Richard Penn - Cradle (ink and watercolour)
Richard Penn’s work is about origins. He is interested in the almost ungraspable scope of our universe from the extremely small to the unimaginably large and distant. His most recent work borrows shapes and formats from the Hubble deep space telescope and the Kepler space telescope, both of which are used to look outward into space and backward in time at the far reaches and earliest moments of the universe. The Kepler telescope’s primary mission is to search for extra solar planets and specifically earth-like planets which will have an impact on theories around the probability of life beyond Earth.
Imvo Zabantsundu / The Native Opinion - Ayanda Mabulu (paper works and paintings)
The title of the exhibition, 'Imvo Zabantsundu' / 'The Native Opinion', is the namesake of the first black South African newspaper published in King William’s Town. It provides an accurate starting point for Mabulu’s outspoken work that aims to create a dialogue around South Africa’s current political and social climate within the frame of post-colonial discourse. More specifically the work employs symbolism and political references that speak of the creation of identity through language, racism, poverty, religion, abuse and the corruption of power.
Umhlaba 1913-2013 Commemorating the 1913 Land Act
The Land Act of 1913, and associated legislation that was to follow during the apartheid period, had a devastating effect on the country and on the lives of millions of black South Africans. This photographic exhibition gives visitors the opportunity to follow a century-long journey into the history of the land, into land struggles, forced labour and child labour, removals, and last ditch stands. Historical photographic material gleaned from archives is exhibited alongside modern and contemporary work in new ways to explore the romance with and realities of the land, both in the past and the present.
ASC Exhibition: Music on African stamps: Western music
Music as an expression of national identity is a common theme on stamps. That was also the case with the stamps of the previous Music-on-African-stamps exhibition.

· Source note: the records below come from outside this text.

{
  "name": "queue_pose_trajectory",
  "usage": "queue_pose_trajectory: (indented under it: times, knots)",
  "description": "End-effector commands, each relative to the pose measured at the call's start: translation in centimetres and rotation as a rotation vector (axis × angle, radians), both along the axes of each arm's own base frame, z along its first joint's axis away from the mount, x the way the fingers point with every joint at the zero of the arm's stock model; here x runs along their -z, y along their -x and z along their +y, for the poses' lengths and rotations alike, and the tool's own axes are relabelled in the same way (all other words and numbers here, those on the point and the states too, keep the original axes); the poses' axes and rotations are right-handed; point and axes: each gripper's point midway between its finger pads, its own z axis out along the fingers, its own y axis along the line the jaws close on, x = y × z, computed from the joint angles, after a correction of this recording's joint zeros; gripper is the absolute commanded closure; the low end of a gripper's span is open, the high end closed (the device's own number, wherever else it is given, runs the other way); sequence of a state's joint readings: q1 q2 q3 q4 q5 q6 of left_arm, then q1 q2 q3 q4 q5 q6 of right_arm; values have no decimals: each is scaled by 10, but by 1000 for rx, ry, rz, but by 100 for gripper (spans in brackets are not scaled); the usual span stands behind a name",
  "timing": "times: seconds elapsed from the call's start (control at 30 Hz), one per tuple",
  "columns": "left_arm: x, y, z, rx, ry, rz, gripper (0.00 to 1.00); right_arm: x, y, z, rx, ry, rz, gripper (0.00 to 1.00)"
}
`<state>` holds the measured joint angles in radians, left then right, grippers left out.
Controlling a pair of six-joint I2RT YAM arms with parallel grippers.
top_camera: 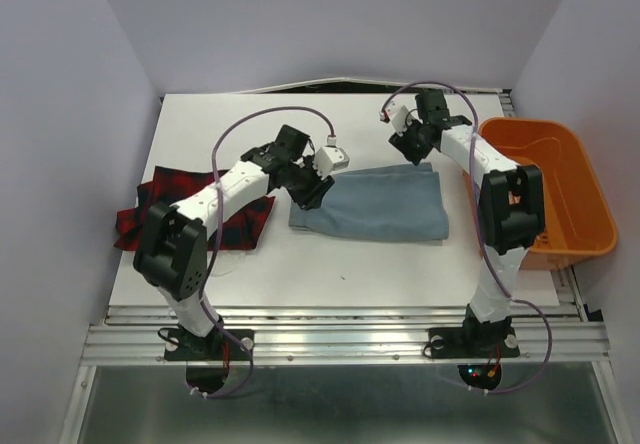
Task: Fold and stack the skirts
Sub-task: Fold the skirt
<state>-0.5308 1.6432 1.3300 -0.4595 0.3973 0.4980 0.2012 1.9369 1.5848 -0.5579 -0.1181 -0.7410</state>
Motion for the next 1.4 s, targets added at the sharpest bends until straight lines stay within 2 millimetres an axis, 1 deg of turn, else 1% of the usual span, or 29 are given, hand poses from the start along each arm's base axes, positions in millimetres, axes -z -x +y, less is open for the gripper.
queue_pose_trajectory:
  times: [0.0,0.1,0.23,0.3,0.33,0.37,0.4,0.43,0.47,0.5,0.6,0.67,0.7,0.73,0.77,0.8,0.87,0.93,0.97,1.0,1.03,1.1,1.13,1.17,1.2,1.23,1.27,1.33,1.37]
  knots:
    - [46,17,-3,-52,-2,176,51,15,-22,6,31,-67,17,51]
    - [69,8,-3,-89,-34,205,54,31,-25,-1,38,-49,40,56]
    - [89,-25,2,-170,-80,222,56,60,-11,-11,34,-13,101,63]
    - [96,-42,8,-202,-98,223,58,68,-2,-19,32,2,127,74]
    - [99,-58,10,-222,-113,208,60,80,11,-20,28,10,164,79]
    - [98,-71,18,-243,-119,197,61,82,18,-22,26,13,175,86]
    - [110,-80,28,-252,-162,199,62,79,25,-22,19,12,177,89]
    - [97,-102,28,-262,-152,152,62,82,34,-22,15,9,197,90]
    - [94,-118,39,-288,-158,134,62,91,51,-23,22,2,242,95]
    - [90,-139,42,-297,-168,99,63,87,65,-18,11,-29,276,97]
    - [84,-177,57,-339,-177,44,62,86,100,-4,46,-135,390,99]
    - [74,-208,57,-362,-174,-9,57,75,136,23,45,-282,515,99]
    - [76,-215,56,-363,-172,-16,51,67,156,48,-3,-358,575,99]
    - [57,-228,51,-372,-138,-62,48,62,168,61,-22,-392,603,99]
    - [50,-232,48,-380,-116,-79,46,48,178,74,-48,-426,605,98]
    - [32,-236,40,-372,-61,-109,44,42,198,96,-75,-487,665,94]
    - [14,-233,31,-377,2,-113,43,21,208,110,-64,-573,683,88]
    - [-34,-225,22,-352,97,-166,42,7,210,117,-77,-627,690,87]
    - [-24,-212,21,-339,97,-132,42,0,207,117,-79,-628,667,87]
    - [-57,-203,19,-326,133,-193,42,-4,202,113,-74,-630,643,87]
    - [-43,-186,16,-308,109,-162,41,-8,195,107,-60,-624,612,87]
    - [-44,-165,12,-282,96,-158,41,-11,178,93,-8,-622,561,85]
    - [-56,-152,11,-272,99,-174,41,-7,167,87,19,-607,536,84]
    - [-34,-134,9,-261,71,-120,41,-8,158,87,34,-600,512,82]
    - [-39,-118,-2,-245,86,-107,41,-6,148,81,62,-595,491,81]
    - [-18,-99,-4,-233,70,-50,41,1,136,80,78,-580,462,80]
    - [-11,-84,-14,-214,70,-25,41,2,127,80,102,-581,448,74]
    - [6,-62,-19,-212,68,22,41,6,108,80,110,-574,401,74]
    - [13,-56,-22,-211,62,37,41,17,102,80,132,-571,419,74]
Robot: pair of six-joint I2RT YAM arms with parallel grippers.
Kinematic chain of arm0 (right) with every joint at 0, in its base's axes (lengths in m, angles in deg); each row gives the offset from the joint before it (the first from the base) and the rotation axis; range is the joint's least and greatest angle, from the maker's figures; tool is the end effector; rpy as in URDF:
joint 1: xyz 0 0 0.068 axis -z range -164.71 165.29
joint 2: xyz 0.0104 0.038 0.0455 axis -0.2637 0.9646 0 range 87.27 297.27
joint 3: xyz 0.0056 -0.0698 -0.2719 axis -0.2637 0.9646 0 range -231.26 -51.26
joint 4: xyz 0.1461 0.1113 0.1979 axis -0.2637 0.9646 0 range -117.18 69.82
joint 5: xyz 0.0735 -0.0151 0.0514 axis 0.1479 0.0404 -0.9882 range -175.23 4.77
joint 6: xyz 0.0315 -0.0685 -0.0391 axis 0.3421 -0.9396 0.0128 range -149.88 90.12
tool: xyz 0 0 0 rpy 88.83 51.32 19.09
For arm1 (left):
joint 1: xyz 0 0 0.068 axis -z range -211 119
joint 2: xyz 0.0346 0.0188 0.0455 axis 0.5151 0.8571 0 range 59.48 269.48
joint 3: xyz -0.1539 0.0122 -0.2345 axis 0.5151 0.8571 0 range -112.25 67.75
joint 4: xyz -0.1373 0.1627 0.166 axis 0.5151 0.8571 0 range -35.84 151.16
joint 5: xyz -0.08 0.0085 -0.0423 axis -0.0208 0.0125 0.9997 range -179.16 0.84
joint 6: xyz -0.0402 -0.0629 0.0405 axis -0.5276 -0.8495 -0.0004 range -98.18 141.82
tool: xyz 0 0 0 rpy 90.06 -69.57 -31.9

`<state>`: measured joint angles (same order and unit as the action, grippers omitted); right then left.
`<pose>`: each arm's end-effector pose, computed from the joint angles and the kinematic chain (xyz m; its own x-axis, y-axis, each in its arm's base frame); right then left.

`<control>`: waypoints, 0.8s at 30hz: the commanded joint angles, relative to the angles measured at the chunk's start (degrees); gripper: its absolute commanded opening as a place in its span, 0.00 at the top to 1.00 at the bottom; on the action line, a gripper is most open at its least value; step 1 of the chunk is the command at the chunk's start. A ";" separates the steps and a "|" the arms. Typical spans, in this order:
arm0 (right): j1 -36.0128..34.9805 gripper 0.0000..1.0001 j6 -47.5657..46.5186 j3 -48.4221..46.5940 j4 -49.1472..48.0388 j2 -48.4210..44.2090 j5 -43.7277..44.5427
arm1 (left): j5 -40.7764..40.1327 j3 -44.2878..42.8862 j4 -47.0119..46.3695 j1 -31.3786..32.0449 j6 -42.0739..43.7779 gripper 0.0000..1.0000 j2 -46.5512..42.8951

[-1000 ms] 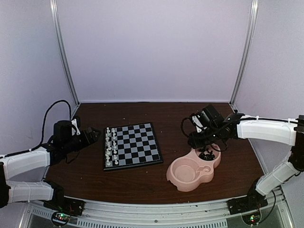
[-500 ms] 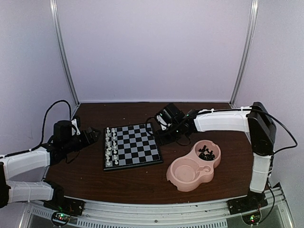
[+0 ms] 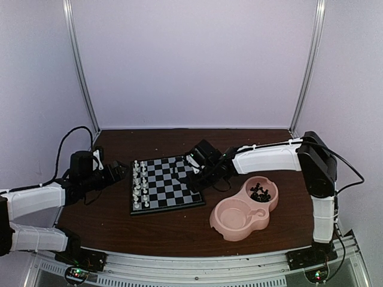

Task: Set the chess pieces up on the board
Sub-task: Place the king on a1.

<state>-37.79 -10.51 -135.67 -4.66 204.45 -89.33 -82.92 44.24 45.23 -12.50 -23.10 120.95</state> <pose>0.2811 0.3830 0.1465 -0.7385 -0.4321 -0.5175 -0.6115 0.7526 0.2443 0.2408 -0.0893 0.1717 -0.6123 -0.5353 -0.5819 -0.0377 0.7549 -0.6548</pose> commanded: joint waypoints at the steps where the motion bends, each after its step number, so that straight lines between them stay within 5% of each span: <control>1: -1.00 0.49 -1.12 -1.93 -0.90 1.58 0.62 | 0.92 -1.89 -2.08 0.33 0.43 0.07 -0.46; 9: -1.32 0.33 -1.90 -1.87 -0.99 1.95 1.64 | 0.81 -1.85 -1.80 0.31 0.65 0.07 -1.08; 24: -1.32 0.38 -1.39 11.04 -10.36 -12.14 8.79 | 6.06 -5.31 -3.46 3.88 7.57 0.10 2.95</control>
<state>-38.75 -12.74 -128.56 -8.77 198.11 -86.44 -78.79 41.77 44.82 -11.25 -19.85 121.28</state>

However, the stamps of the present exhibition show a very different picture, which has nothing to do with national identity: European composers and western “heroes of popular music”. Stamps showing European composers like Ludwig van Beethoven, Igor Strawinsky, Johann Sebastiaan Bach, Georg Friedrich Händel, Wolfgang Amadeus Mozart, black music heroes like Louis Armstrong, Billy Holiday, Muddy Waters, Mahalia Jackson, Lionel Hampton and Jimmy Hendrix and white music heroes like Elvis Presley, The Beatles, Jerry Garcia, Janis Joplin and Bob Dylan.
Jodi Bieber - Between Darkness and Light
Award-winning photographer Jodi Bieber explores the twilight that she experienced in the decade following the advent of democracy in South Africa. The show is a selection of work from 1993 to 2004, primarily revealing Bieber’s more rarely shown independent series, as well as some of her earlier work as a press photographer.